At first, anthropologists were inclined to think this a modern pathology. But it is increasingly looking as if it is the natural state. Richard Wrangham of Harvard University says that chimpanzees and human beings are the only animals in which males engage in co-operative and systematic homicidal raids. The death rate is similar in the two species. Steven LeBlanc, also of Harvard, says Rousseauian wishful thinking has led academics to overlook evidence of constant violence.

Not so many women as men die in warfare, it is true. But that is because they are often the object of the fighting.
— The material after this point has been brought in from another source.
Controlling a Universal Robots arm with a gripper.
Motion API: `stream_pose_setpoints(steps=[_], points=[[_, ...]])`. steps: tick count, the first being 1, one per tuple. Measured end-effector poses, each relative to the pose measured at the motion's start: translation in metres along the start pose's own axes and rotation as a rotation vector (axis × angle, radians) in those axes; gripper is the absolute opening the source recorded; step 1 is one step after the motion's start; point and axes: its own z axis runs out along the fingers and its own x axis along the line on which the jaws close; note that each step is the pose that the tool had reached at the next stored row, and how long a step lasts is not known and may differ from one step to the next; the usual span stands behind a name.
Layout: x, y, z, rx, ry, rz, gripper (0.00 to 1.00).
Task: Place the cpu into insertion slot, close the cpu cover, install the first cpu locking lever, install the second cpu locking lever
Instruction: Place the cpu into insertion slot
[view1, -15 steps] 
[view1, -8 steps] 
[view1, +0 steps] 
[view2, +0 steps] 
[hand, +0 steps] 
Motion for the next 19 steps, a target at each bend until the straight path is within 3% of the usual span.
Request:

To be abducted as a sexual prize was almost certainly a common female fate in hunter-gatherer society. Forget the Garden of Eden; think Mad Max.

Constant warfare was necessary to keep population density down to one person per square mile. Farmers can live at 100 times that density. Hunter-gatherers may have been so lithe and healthy because the weak were dead. The invention of agriculture and the advent of settled society merely swapped high mortality for high morbidity, allowing people some relief from chronic warfare so they could at least grind out an existence, rather than being ground out of existence altogether.


http://www.economist.com/node/10278703

There has certainly been fighting over farming resources, but farming supports such a higher population density that it is much much less of an issue.
 
Also it's not exactly health, but traditional hunter-gatherers would be free from: haves/have nots, monarchs, patriarchy, state armies, organized religion, slavery.

I kind of see all of these things as "humans controlling other humans", and they all flowed from farming and "civilization".

Obviously it's not all bad (video games!!) but dealing with the power people have over others is the big theme of humanity for the last 12,000 years....
 
@Op:

The premise of the question requires two points of data. Data regarding hunter gatherers and data regarding 'us'.

I don't think there is such as thing as an average human being even though we have a wealth of data on people across the world.

And data regarding hunter gatherers from 10,000 years ago are largely guesses - educated guesses, but I am disinclined to take them close to the riguers of being factual.

We can however compare modern hunter gatherers living in the world today such as the Hadza people, and researchers have already done so.

BBC NEWS said:
The idea that exercise is more important than diet in the fight against obesity has been contradicted by new research.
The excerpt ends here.